:: Information shown ::
────────────────────

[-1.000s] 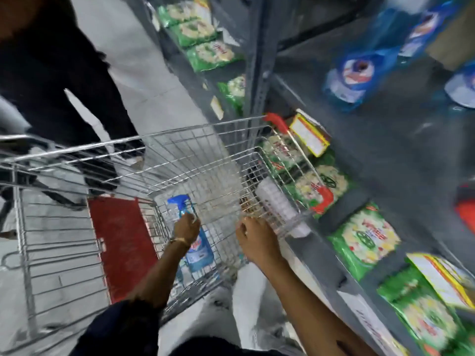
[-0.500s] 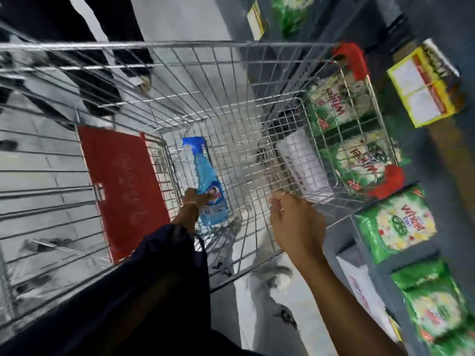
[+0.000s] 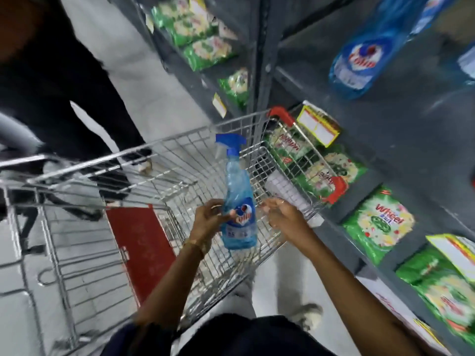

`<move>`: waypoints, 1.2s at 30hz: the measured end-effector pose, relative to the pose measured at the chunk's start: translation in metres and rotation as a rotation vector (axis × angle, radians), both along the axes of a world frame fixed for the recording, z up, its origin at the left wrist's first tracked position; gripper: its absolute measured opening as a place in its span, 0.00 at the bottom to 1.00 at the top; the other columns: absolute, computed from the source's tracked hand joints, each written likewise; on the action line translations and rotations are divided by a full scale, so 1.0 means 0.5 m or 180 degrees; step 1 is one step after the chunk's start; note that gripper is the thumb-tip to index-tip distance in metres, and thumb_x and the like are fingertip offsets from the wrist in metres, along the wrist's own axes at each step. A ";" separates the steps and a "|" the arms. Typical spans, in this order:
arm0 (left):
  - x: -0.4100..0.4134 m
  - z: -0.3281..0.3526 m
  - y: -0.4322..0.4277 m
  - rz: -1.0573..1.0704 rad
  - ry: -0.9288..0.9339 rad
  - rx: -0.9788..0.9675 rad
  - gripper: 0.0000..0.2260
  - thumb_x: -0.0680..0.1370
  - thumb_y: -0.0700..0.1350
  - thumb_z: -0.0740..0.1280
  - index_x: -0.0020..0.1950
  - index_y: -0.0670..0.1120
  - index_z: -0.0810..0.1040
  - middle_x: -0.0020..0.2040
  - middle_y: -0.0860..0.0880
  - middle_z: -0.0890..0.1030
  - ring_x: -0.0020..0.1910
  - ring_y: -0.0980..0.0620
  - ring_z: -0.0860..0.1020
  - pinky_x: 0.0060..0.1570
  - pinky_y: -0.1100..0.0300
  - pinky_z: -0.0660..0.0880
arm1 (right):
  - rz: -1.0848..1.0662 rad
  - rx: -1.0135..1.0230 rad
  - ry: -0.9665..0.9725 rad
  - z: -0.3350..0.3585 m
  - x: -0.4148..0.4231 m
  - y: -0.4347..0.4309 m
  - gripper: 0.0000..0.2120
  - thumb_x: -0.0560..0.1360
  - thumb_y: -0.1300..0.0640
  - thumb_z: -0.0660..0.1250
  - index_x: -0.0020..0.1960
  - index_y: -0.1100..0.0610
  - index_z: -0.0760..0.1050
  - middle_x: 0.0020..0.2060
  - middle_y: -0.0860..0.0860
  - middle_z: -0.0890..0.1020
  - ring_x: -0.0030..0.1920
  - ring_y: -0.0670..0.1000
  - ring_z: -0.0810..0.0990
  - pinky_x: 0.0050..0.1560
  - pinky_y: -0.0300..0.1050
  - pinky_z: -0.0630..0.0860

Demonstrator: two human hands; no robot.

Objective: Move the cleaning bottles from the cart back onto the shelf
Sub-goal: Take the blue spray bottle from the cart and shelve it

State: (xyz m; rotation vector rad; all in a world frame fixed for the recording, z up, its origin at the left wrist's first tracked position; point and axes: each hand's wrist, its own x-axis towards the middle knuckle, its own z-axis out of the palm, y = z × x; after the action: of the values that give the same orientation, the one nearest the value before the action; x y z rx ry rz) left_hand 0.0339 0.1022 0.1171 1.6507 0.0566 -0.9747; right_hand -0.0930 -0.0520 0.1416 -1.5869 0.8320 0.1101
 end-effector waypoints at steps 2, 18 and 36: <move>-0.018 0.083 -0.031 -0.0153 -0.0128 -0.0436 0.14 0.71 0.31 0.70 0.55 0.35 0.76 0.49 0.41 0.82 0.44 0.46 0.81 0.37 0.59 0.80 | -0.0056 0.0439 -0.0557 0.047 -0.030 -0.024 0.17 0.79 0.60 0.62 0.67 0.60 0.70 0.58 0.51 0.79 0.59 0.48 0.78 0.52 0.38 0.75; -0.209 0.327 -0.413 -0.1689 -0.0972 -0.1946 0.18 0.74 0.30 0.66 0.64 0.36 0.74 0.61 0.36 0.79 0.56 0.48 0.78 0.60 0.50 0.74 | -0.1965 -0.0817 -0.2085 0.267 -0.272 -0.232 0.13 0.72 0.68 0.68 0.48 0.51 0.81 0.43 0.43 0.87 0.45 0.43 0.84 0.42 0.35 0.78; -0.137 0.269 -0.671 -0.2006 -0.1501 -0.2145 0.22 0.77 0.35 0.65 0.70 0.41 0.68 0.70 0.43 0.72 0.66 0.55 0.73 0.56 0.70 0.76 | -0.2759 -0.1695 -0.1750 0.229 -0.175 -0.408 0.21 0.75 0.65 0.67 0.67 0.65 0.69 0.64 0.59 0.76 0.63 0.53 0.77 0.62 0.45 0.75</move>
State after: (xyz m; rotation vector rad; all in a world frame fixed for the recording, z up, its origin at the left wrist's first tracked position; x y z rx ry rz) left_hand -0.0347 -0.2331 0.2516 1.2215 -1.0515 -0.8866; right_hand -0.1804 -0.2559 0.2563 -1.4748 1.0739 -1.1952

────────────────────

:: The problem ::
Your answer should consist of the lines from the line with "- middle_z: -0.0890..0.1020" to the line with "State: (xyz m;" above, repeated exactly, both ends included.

:: Exercise response ::
  - middle_z: -0.0890..0.1020
  - ring_x: -0.0030..0.1920
  - ring_y: -0.0670..0.1000
  - ring_z: -0.0810..0.0990
  - pinky_x: 0.0050..0.1560
  - pinky_y: -0.0300..0.1050
  - pinky_z: -0.0630..0.0860

Demonstrator: two human hands; no robot.

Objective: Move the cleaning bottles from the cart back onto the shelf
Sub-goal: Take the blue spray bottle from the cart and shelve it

State: (xyz m; rotation vector rad; all in a world frame fixed for the recording, z up, its origin at the left wrist's first tracked position; point and axes: each hand's wrist, its own x-axis towards the middle knuckle, its own z-axis out of the palm, y = z × x; after the action: of the values that give the same orientation, the one nearest the value before the action; x y z rx ry rz) left_hand 0.0339 0.1022 0.1171 1.6507 0.0566 -0.9747; right_hand -0.0930 -0.0520 0.1416 -1.5869 0.8320 0.1101

The exercise requires no further output.